AVAILABLE DATA: Begin

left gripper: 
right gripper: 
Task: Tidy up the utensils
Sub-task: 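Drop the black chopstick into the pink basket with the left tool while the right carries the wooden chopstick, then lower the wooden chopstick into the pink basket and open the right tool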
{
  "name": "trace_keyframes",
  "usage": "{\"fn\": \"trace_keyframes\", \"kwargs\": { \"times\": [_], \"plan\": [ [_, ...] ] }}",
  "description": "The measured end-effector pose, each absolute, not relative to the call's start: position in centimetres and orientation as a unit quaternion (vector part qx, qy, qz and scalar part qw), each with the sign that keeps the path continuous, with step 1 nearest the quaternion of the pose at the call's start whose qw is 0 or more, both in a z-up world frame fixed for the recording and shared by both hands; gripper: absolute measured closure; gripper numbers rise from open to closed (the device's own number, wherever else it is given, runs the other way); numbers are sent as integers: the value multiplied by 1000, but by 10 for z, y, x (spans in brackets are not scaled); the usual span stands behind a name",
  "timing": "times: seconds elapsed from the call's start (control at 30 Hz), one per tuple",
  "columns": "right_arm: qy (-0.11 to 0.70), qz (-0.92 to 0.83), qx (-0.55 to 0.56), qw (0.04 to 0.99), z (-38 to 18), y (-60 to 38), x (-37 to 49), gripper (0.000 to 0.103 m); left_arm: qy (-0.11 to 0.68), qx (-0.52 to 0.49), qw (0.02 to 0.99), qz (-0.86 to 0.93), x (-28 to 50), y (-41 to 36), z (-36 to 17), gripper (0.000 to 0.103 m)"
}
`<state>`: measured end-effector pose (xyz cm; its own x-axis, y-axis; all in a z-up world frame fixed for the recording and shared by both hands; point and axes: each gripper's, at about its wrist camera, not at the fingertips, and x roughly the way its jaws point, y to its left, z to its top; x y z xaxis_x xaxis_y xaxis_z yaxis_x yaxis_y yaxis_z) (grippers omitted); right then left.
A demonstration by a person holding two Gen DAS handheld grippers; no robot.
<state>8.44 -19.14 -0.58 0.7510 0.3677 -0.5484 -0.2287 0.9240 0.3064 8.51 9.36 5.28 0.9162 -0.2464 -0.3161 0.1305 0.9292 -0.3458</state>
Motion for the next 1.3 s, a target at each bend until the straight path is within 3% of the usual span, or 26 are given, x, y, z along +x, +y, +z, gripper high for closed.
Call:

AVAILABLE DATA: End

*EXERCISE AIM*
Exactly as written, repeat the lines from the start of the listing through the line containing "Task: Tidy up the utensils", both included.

*TASK ANSWER*
left gripper: 
right gripper: 
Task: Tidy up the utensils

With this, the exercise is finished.